======== DATASET EXCERPT ========
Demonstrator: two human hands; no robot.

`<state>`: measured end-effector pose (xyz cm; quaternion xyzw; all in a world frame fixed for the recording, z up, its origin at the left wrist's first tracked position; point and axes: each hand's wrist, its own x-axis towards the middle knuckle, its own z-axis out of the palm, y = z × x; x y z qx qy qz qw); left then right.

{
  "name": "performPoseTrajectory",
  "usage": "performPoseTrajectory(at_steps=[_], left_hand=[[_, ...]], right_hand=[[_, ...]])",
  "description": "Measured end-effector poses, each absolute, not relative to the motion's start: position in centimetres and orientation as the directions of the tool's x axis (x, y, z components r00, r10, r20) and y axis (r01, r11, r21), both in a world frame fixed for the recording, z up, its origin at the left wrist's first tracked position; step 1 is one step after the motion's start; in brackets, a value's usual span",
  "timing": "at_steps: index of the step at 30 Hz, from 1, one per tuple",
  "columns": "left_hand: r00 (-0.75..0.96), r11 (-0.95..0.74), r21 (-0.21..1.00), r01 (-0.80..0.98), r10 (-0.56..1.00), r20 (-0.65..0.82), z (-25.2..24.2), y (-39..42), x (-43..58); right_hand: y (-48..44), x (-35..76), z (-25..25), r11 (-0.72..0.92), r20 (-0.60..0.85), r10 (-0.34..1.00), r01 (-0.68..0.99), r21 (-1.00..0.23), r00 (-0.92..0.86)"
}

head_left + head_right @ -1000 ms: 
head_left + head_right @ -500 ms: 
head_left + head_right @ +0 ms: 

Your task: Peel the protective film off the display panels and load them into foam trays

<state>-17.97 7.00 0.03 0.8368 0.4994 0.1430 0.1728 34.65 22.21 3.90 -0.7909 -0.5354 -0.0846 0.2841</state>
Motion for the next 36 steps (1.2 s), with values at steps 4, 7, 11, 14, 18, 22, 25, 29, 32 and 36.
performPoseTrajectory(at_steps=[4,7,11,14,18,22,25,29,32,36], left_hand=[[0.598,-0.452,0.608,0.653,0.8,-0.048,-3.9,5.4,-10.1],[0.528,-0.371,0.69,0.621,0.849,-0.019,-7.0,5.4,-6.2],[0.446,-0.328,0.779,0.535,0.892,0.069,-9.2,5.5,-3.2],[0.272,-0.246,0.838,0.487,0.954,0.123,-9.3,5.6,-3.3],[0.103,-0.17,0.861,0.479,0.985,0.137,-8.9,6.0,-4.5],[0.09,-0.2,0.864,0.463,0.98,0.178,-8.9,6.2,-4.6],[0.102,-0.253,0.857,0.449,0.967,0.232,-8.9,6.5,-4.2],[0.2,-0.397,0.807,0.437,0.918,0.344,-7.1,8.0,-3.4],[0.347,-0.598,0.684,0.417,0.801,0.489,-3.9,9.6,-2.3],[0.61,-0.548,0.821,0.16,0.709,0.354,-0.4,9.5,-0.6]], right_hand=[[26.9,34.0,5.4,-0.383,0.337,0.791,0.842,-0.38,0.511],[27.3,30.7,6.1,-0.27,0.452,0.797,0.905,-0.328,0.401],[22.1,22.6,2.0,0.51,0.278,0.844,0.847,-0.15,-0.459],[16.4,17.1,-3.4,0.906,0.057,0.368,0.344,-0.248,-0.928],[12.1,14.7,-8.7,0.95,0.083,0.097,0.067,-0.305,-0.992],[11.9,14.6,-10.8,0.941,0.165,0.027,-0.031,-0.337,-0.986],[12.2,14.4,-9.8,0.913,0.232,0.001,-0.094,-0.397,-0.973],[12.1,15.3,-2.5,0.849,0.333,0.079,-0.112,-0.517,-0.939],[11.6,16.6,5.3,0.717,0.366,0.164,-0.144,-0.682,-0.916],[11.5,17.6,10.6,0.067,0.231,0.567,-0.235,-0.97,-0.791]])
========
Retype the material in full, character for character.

Demonstrator: two human hands; no robot.

`<state>`: measured end-effector pose (xyz cm; quaternion xyzw; all in a world frame fixed for the recording, z up, its origin at the left wrist's first tracked position; point and axes: each hand's wrist, its own x-axis towards the middle knuckle, its own z-axis out of the palm, y = z × x; x y z qx qy qz qw); left then right.

{
  "name": "performPoseTrajectory",
  "usage": "performPoseTrajectory(at_steps=[_], left_hand=[[_, ...]], right_hand=[[_, ...]])",
  "description": "Measured end-effector poses, each absolute, not relative to the motion's start: position in centimetres and orientation as the directions of the tool's x axis (x, y, z components r00, r10, r20) and y axis (r01, r11, r21), both in a world frame fixed for the recording, z up, its origin at the left wrist's first tracked position; step 1 is one step after the motion's start; in brackets, a value's usual span",
  "timing": "at_steps: index of the step at 30 Hz, from 1, one per tuple",
  "columns": "left_hand: r00 (-0.75..0.96), r11 (-0.95..0.74), r21 (-0.21..1.00), r01 (-0.80..0.98), r10 (-0.56..1.00), r20 (-0.65..0.82), z (-25.2..24.2), y (-39..42), x (-43..58); right_hand: y (-48..44), x (-35..76), z (-25..25), r11 (-0.72..0.92), r20 (-0.60..0.85), r10 (-0.34..1.00), r01 (-0.68..0.99), r21 (-1.00..0.23), r00 (-0.92..0.86)"
}

head_left + head_right @ -1000 ms: 
head_left + head_right @ -500 ms: 
head_left + head_right @ +0 ms: 

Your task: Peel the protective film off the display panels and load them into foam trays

<state>-17.97 7.00 0.03 0.8368 0.4994 0.1430 0.1728 34.65 22.21 3.90 -0.7909 -0.5354 -0.0846 0.2841</state>
Motion for the next 36 steps (1.2 s), with values at steps 4, 7, 11, 14, 18, 22, 25, 29, 32 and 36.
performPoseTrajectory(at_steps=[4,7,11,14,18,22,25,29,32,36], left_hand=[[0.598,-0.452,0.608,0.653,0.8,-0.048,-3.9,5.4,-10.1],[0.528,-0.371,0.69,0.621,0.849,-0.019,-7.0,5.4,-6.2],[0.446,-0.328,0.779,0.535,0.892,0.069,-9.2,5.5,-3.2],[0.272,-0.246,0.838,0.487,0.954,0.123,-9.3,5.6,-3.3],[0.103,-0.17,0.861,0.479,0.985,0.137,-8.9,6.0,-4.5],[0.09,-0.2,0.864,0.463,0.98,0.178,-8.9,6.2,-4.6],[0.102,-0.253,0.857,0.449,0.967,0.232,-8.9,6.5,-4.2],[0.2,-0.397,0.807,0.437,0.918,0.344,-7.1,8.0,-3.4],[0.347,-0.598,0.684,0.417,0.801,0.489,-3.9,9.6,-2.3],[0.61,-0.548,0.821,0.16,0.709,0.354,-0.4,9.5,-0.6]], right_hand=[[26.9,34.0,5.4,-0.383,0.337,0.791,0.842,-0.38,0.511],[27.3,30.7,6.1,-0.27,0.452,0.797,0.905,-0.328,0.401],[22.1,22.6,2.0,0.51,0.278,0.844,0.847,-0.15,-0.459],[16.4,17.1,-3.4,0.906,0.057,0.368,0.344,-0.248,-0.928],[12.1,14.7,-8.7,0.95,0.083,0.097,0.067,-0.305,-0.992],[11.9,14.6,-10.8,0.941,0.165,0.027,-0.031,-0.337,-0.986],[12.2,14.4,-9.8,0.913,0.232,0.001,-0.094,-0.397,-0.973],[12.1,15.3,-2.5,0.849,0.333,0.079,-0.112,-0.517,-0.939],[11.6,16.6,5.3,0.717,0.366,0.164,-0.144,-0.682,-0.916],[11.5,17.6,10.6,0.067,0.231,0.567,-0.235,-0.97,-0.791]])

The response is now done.